Researchers at MD Anderson and Rice combined efforts to view the cause and effect of the expression levels of dozens of genes representing proteins from 42 non-small-cell lung cancer lines.
“One of the main new ideas in therapy is to somehow get the immune system to fight against the cancer,” Levine said. “What we want to understand is how the characteristics of the cancer cells either enhance that possibility or preclude it.”
Levine, co-director of Rice’s Center for Theoretical Biological Physics, said it’s been known for some time that motile mesenchymal-type cells are relatively resistant to chemotherapy. “Now, what seems to also be true is that the cells are relatively more resistant to immunotherapy.” Immunotherapy aims to boost the body’s own immune system to fight cancer.
MD Anderson researchers led by Ostrin and Dr. Samir Hanash, director of the McCombs Institute for the Early Detection and Treatment of Cancer, profiled protein expression in the target cell lines and correlated the data to patient outcomes; meanwhile, the Rice researchers built computer models that allowed them to rapidly combine and evaluate protein-signaling pathways over time.
“The idea was to leave no stone unturned,” Levine said. “We modeled the changes in gene expression that can be readily measured, how they might be caused and how these are correlated to all the other changes going on in the cells.
“We want to go from the basic biology of defining the circuits and how they change the expression of these key proteins to showing that they really do have a consequence in terms of recognition by the immune system,” he said.
What emerged was that the suppression of immunoproteasomes appears to be a consequence of feedback loops activated by the transition to mesenchymal-type cells. The next step, the researchers said, is to consider whether inducing immunoproteasome production in target cancer cells will counteract their evasion tactics.

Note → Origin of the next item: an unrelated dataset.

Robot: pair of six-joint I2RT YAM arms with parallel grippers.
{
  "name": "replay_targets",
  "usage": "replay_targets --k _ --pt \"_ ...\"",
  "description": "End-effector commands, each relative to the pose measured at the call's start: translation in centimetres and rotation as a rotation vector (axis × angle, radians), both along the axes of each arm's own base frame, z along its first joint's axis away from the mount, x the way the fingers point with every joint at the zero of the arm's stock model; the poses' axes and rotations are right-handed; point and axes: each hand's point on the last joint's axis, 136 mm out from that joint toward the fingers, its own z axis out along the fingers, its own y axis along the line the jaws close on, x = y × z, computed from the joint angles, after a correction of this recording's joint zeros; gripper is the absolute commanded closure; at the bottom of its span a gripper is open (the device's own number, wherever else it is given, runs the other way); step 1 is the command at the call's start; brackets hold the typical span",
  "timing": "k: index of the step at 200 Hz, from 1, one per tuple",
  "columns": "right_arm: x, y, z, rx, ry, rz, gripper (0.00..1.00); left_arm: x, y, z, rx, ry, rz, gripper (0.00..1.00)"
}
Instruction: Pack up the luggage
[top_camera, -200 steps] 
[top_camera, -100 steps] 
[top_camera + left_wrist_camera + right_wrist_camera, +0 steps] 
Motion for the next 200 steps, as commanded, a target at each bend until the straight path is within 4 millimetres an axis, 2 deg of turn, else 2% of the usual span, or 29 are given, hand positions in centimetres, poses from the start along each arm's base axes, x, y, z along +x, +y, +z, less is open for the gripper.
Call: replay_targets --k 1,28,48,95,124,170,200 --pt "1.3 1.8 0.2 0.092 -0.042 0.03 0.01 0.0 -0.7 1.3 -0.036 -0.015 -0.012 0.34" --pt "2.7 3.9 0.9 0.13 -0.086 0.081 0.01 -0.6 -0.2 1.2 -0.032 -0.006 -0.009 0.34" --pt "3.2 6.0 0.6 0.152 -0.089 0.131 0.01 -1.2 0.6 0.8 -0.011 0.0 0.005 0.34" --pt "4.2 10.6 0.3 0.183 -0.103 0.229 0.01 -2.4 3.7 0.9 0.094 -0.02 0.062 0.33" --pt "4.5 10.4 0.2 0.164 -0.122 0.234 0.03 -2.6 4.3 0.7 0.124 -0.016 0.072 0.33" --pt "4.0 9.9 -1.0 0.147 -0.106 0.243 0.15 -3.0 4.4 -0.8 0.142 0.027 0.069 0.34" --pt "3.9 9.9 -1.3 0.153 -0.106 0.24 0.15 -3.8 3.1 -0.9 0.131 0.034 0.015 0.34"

This might be tested in animal models.
“We would hope that reversal of this downregulation through treatment with IFN-gamma, rapamycin or 5-aza-dC may work symbiotically with immune checkpoint inhibition that is currently proving so promising in many cancers,” Ostrin said.
“From the lofty goal of saying how one should modify treatment of cancer, any purely modeling effort is going to be incremental,” Levine said of his team’s contribution. “But in this study, because it has real data from real patients saying this is a real problem, modeling helps point us in a treatment direction we might actually begin to try.”
Co-authors of the paper are Haley Peters, Ayumu Taguchi, Hiroyuki Katayama, Hong Wang, Amin Momin, Muge Celiktas, Jaime Rodriguez-Canales, Hui Liu, Carmen Behrens, Ignacio Wistuba and Dr. Jeffrey Molldrem, all of MD Anderson; and graduate student Mohit Kumar Jolly and the late Eshel Ben-Jacob of Rice. Levine is the Karl F. Hasselmann Professor of Bioengineering and a professor of physics and astronomy and of biochemistry and cell biology at Rice.
Funding support for the MD Anderson team came from the Department of Defense, the National Cancer Institute Early Detection Program, the Canary Foundation, the Leukemia and Lymphoma Society Translational Research Program and the National Institutes of Health. The work at Rice was supported by the Cancer Prevention and Research Institute of Texas (CPRIT) as well as the National Science Foundation Physics of Living Systems program.